Das wäre sinnvoll, wenn die Grünen sogleich eine vehemente Oppositionsrolle in der Gesellschaft übernehmen könnten. Diese aber ist parteipolitisch so wenig zu erkennen wie eine allseits beschworene "programmatische Erneuerung" parallel zur Regierungsbeteiligung. Die Partei ist seit ihrer Gründung – und war auch schon als Oppositionspartei – um etliche Sollbruchstellen herum organisiert, ihr Eintritt in die Regierung(en) hat die Bruchstellen zwischen den verschiedenen Erwartungen der Mitglieder und der Wählerschaft nur noch verstärkt, ein Ausstieg aus der Regierung würde den Bruch wohl endgültig herbeiführen.

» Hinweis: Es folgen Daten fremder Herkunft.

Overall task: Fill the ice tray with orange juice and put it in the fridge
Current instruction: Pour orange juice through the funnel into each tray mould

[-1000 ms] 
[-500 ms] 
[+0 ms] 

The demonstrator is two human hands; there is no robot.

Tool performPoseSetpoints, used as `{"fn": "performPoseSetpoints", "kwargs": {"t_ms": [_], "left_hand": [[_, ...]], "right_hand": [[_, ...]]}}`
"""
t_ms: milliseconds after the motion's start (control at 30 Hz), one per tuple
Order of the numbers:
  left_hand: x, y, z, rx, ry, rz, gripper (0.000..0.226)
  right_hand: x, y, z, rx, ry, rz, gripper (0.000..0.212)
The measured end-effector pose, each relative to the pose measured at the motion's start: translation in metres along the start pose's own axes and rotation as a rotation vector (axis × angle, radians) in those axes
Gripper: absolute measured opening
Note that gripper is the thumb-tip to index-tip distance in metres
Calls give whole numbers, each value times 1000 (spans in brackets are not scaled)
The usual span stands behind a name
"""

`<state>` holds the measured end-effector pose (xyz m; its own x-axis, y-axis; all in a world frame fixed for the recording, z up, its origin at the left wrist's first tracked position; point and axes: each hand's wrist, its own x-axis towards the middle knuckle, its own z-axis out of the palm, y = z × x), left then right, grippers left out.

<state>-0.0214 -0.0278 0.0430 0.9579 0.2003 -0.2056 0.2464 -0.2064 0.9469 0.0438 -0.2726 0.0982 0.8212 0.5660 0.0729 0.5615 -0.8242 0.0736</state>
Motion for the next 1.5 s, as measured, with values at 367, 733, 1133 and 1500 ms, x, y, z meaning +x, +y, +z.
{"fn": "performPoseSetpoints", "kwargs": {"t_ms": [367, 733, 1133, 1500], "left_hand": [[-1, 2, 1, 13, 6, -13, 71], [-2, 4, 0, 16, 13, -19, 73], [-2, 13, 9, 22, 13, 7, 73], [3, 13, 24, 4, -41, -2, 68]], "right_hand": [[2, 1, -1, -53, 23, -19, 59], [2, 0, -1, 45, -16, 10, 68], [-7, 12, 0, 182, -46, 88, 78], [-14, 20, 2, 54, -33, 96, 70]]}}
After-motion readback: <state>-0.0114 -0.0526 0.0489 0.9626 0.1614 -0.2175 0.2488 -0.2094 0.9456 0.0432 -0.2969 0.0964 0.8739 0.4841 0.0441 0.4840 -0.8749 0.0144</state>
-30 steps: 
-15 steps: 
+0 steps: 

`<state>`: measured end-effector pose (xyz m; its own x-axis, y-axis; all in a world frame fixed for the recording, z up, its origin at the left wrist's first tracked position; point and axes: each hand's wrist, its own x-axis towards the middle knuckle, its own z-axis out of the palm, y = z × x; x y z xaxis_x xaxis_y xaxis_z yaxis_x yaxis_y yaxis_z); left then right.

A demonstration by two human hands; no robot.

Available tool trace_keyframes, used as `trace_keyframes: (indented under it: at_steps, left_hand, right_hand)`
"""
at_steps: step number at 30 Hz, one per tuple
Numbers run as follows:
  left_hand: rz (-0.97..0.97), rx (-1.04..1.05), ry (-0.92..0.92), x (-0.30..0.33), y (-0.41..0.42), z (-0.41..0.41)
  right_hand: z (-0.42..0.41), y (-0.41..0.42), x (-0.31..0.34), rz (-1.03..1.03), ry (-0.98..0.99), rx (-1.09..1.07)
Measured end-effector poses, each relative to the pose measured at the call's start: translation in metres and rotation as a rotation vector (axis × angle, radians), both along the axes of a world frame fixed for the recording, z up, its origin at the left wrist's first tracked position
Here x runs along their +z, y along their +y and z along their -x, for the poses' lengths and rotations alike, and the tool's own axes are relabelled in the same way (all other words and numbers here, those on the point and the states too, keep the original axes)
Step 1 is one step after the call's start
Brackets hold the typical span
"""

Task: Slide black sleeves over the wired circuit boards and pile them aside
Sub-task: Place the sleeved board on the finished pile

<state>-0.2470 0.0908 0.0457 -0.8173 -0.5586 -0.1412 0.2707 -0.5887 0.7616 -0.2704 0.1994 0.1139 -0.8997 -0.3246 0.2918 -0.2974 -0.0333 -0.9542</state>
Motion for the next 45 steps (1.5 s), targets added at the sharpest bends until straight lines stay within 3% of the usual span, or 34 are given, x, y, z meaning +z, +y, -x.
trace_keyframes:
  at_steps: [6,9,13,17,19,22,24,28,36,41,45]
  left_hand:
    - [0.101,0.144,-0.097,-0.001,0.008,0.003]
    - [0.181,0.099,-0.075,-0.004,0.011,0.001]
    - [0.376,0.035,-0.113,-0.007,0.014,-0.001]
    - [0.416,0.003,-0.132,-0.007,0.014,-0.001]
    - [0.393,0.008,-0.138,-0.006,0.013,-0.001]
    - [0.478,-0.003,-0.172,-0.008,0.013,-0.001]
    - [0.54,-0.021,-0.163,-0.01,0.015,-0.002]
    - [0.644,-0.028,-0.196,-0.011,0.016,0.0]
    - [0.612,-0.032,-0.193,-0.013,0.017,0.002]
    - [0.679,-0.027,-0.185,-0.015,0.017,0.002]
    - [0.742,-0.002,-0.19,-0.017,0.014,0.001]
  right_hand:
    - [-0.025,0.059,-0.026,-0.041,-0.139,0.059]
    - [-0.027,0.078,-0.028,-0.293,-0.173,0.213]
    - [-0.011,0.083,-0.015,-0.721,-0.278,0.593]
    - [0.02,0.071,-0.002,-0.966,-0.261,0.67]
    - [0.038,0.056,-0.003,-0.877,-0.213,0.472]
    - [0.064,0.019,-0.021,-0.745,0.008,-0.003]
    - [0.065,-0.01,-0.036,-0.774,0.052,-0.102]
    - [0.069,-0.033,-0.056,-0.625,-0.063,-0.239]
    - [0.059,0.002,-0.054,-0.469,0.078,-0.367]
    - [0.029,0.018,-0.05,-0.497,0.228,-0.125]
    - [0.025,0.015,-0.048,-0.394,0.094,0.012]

Denn für einen konsequenteren Ausstieg aus der Atomenergie, den Einstieg in neue Energien, eine Verbesserung des Bildungswesens, den Ausbau des öffentlichen Verkehrs und einen "knallharten" Kampf für Arbeitsplätze und mehr soziale Gerechtigkeit (um ein paar Beispiele zu nennen) gibt es gegenwärtig – jenseits einer diffus reformerisch orientierten Anhängerschaft – keine jener massenhaften und radikaleren "neuen, sozialen Bewegungen", deren Teil so viele von uns in den Siebziger- und Achtzigerjahren waren. Wenn es also tatsächlich ein "Konsensmodell" unter Einschluss der Grünen geben sollte (so Klaus Dräger in seinem Beitrag in "Debatte", S. 31), dann fragt sich, ob diesem Modell eine – wiederum – diffus definierte und orientierte Linke allein mit "Vernetzungen" beikommen kann, wie sie etwa auch der französische Soziologe Pierre Bourdieu mit dem Projekt eines Zusammenschlusses "europäischer Bewegungen" anstrebt. Für diese Zeitschrift sind solche Fragen kein Anachronismus, sondern wieder einmal ein Hinweis auf den Sinn ihrer Existenz.